INSTRUCTIONS TO FOLLOW - Print the whole listing below exactly, skipping every picture.
SUPPLIED MATERIAL START
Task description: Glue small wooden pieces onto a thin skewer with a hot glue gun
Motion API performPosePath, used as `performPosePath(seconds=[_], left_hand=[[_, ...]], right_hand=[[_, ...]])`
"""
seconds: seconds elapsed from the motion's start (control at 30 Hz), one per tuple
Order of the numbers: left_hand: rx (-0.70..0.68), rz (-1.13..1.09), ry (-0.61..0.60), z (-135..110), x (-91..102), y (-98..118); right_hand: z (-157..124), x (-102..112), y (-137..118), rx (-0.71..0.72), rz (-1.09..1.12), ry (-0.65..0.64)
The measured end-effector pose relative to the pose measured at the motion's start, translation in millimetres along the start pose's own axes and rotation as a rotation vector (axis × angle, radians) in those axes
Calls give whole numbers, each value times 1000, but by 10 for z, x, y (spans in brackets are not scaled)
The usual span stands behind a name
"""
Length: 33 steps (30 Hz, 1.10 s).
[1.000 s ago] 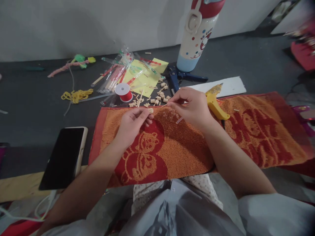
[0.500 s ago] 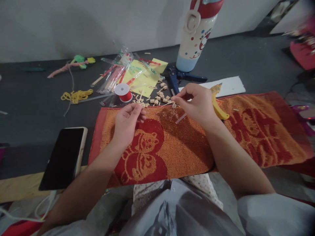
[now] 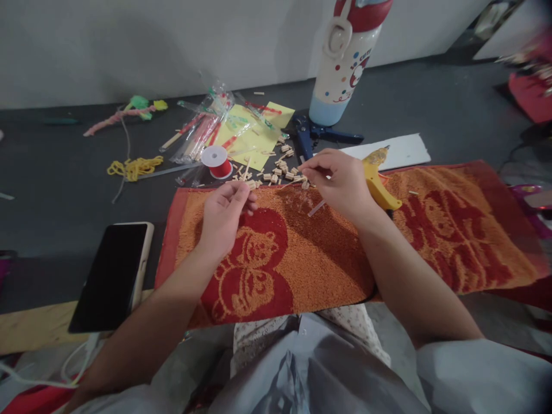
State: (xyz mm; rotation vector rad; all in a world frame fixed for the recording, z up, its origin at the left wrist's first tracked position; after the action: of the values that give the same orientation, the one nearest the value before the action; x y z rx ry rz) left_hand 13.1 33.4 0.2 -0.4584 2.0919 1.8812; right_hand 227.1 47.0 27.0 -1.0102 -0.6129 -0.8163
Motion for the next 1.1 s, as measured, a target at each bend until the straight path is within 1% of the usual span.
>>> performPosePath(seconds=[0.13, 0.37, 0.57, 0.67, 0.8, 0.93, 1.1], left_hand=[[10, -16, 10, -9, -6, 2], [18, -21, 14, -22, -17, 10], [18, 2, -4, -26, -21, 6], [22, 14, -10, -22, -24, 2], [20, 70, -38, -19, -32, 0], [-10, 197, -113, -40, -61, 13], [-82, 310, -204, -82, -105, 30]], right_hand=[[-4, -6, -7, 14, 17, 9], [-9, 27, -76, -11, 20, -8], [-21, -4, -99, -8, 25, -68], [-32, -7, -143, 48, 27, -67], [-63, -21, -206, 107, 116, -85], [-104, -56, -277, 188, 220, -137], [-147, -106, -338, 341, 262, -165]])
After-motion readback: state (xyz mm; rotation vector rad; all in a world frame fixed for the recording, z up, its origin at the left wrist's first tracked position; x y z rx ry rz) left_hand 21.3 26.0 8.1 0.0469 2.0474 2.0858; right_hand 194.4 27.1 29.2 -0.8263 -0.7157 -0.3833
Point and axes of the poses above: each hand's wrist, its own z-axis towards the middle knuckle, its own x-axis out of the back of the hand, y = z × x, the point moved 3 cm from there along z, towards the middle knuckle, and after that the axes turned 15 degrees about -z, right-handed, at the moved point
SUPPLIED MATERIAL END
TASK SOLUTION -
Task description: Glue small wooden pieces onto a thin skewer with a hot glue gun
Motion API performPosePath, used as `performPosePath(seconds=[_], left_hand=[[_, ...]], right_hand=[[_, ...]])`
"""
seconds: seconds elapsed from the motion's start (control at 30 Hz), one per tuple
Order of the numbers: left_hand: rx (-0.70..0.68), rz (-1.13..1.09), ry (-0.61..0.60), z (-135..110), x (-91..102), y (-98..118); right_hand: z (-157..124), x (-102..112), y (-137..118), rx (-0.71..0.72), rz (-1.09..1.12), ry (-0.65..0.64)
The measured end-effector pose relative to the pose measured at the motion's start, translation in millimetres along the start pose's own axes and rotation as a rotation vector (axis × angle, radians) in those axes
Calls give whole numbers, each value times 1000, but by 10 for z, x, y (spans in brackets are not scaled)
The usual span stands behind a name
"""
Length: 33 steps (30 Hz, 1.10 s).
[1.000 s ago] 
[0.500 s ago] 
[now] 
State: (xyz mm; rotation vector rad; all in a world frame fixed for the recording, z up, its origin at the left wrist's first tracked position; after the action: of the values that give the same orientation, the one nearest the value before the action; x y z rx ry rz) left_hand 13.1 33.4 0.2 -0.4584 2.0919 1.8812; right_hand 227.1 47.0 27.0 -1.0102 -0.6129 -0.8163
Motion for the next 1.1 s, as measured, a target at each bend until the straight path is within 1% of the usual span.
>>> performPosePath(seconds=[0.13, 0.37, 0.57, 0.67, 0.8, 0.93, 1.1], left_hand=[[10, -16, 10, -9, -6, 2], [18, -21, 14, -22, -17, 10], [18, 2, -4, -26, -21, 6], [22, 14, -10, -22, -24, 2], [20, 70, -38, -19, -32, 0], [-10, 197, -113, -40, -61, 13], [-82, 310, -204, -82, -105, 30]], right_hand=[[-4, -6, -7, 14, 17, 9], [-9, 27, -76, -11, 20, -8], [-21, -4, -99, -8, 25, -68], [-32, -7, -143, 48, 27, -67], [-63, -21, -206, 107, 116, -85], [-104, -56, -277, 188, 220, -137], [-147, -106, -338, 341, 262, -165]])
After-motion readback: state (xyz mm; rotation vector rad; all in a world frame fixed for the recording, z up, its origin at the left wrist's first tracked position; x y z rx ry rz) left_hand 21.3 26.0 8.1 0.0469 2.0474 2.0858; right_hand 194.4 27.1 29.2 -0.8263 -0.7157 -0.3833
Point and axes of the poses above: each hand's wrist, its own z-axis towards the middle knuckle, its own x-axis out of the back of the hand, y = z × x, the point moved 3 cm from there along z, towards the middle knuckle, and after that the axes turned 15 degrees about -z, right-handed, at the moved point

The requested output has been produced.